3. Avoid bone-depleting anti-nutrients
The list is long, so you may have to slowly choose bone-depleting anti-nutrients. But excessive alcohol consumption (more than two drinks a day), smoking, soda, excessive caffeine and a high consumption of sugar alone and in processed foods.
Many medications damage bones, and the list seems to expand daily. Steroids like prednisone are ranked as the top bone busters, causing about 20% of all osteoporosis in the US alone
4. Eat enough healthy food every day.
The body is a single unit; if you lose weight you lose bone. The weakening of the bones from weight loss before menopause is more easily compensated for than from weight loss after menopause. Make sure you get between 50 and 80 grams of protein a day, depending on your level of physical activity.
5. Work with your doctor to see if there is any medical cause for your osteopenia
If you have ongoing excessive bone loss, measured by either sequential bone density testing or a bone breakdown marker test like the NTx, or if you have experienced a low trauma fracture, steps should be taken to detect the hidden causes of this bone loss.
These are some of the more common tests used to detect hidden secondary causes of bone loss. You can share this list with your healthcare professional and see what tests they will do to look for your hidden causes of bone loss.

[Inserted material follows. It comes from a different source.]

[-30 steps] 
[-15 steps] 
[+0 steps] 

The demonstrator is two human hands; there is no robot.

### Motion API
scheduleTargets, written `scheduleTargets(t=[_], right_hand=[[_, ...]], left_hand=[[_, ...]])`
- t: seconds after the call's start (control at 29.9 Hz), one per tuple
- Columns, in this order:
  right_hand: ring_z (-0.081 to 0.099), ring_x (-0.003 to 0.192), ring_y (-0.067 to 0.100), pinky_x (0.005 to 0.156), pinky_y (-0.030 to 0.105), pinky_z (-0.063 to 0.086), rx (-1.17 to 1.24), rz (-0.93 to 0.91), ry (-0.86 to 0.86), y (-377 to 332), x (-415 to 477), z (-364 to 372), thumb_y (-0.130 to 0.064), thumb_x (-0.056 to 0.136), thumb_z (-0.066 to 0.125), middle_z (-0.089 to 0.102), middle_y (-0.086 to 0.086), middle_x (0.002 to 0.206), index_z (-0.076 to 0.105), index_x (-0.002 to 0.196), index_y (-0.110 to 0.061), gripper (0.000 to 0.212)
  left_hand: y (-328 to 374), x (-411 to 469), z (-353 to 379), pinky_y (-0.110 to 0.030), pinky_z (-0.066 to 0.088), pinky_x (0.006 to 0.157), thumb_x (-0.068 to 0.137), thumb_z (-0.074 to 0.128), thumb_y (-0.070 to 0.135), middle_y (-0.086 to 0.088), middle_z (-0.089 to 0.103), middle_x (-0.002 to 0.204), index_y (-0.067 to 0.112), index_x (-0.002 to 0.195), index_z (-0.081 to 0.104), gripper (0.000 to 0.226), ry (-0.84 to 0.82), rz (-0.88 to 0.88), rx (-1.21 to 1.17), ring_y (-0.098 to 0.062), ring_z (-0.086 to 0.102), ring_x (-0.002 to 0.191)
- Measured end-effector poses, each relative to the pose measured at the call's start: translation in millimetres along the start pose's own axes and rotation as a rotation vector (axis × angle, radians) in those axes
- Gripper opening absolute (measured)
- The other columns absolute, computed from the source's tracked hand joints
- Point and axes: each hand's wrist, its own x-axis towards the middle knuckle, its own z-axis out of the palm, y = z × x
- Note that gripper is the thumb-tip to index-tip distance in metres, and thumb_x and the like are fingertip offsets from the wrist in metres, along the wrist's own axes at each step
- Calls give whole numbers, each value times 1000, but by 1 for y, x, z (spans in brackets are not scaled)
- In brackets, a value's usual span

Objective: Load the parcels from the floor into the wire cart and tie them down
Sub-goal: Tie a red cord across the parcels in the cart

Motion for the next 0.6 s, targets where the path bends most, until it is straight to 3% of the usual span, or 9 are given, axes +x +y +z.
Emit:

· Vitamin D 25 (OH) D blood test
· Ionized calcium test
· Intact Parathyroid Hormone (iPTH) Blood Test
· 24-hour urine calcium excretion test
· Thyroid hormone (TSH) function test
· N-telopeptide cross-link (NTx) bone resorption test urine marker
· N-telopeptides crosslinks (NTx) bone resorption test serum marker
· Dpd urine marker bone resorption test (deoxypyridinium cross-link test)
· Evaluation of vertebral deformity
· Cortisol test (blood or saliva)
· DHEA test (blood or saliva)
· C-reactive protein test (high sensitivity if possible)
· Homocysteine test (plasma or serum)
· Celiac Disease
· Gluten sensitivity test
· Sex hormone test
As you can see, you are not powerless when it comes to building stronger bones, even if you have been diagnosed with osteopenia. See this as an opportunity to make some nutritional and lifestyle changes.